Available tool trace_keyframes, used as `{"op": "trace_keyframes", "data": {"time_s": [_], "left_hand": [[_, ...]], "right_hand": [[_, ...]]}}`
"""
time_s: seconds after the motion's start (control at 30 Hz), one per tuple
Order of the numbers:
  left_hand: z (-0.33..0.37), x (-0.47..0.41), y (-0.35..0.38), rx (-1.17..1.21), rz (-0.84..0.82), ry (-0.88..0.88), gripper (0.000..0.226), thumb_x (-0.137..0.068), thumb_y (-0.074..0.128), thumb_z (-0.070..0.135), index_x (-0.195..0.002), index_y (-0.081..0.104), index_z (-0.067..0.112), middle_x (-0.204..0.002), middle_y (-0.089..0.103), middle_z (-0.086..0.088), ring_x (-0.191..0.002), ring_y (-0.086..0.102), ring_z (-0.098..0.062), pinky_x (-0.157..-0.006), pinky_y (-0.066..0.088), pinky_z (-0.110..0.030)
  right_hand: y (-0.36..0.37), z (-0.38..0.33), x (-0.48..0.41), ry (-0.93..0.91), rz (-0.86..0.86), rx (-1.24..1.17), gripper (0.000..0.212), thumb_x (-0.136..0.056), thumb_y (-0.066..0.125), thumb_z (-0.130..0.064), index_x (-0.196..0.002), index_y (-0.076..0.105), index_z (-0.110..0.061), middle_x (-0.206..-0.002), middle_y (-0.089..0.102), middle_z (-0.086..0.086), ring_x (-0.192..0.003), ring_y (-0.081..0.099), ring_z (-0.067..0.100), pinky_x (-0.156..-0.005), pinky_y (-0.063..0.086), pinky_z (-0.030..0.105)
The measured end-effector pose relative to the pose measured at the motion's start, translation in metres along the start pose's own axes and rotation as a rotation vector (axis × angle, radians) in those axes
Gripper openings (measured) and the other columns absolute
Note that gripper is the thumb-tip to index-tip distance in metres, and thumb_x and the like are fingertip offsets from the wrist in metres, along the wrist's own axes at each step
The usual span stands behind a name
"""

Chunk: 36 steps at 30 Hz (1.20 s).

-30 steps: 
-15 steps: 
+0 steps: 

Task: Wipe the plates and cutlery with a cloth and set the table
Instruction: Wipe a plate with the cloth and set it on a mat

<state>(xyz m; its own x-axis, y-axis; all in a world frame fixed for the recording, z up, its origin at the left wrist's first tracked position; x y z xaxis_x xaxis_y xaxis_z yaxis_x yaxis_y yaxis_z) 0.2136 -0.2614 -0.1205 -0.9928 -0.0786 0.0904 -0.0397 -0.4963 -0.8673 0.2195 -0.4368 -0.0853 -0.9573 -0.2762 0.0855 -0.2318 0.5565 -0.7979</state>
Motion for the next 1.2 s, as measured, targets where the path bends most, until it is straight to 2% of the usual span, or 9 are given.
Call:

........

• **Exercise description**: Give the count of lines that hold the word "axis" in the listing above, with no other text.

• **Written reply**: 2